#### Task statement
Output must consist only of the lines of the material below from the one with "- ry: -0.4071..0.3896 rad" through the one with "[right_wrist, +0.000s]", each reproduced exactly; no pictures belong in it.

-- Opening Marker --

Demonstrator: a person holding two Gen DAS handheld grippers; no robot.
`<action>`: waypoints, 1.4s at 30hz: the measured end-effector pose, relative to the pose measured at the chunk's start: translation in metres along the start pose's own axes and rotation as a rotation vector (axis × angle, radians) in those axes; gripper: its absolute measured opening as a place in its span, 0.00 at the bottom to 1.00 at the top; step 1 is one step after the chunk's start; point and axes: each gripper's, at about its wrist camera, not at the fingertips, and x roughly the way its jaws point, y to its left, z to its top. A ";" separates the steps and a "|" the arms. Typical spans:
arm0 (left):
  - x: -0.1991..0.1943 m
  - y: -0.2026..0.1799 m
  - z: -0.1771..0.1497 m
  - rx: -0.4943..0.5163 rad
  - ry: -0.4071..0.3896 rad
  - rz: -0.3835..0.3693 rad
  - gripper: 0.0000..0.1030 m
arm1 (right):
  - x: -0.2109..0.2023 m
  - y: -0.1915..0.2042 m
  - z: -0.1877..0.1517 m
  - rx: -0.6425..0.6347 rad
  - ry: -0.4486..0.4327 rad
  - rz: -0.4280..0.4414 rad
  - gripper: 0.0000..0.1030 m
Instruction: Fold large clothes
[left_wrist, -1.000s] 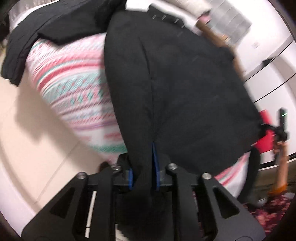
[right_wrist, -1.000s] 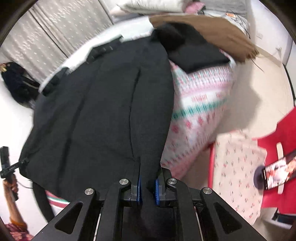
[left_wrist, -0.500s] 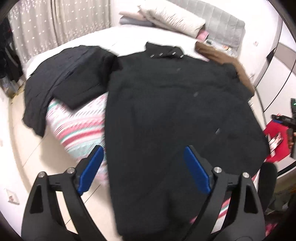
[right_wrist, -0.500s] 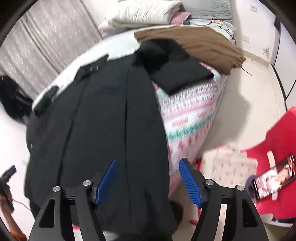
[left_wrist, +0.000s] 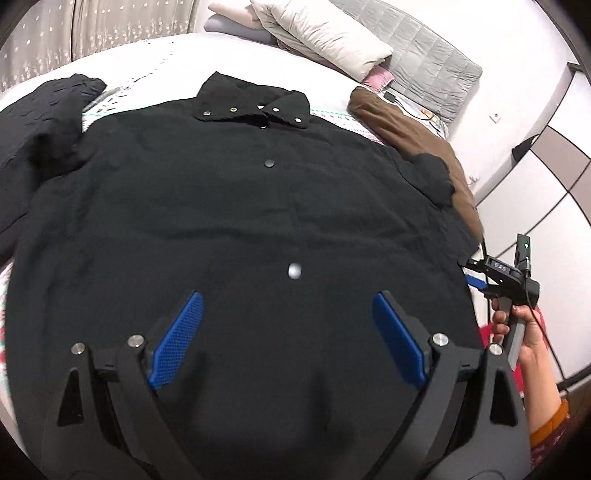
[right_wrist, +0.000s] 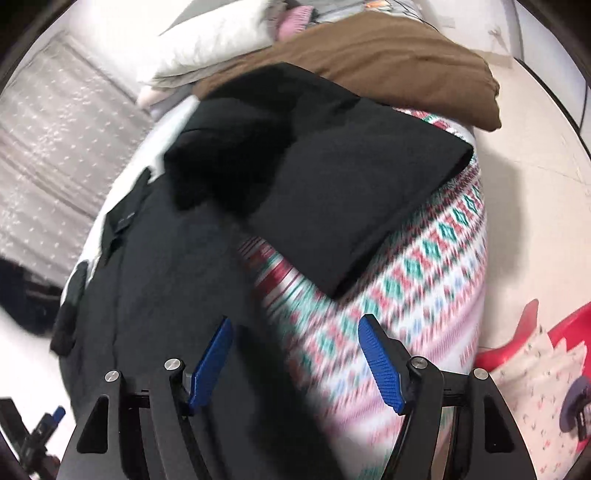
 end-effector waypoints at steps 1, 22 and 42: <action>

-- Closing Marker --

#### Your response
  - ry: -0.4071..0.3896 rad
  - rz: -0.3835..0.3693 rad
  - gripper: 0.0000..0.1030 m
arm1 (right):
  - x: -0.2109..0.2023 m
  - y: -0.1915..0.2042 m
  - z: -0.1877..0.1517 m
  - rx: -0.6425..0.6347 rad
  - ry: -0.4486..0.4327 rad
  - rz: -0.4280..0.4414 rad
  - gripper: 0.0000..0.1030 m
Instruction: Fold large clothes
[left_wrist, -1.000s] 
[right_wrist, -1.000s] 
[left_wrist, -0.500s] 
[right_wrist, -0.500s] 
[left_wrist, +0.000s] 
[right_wrist, +0.000s] 

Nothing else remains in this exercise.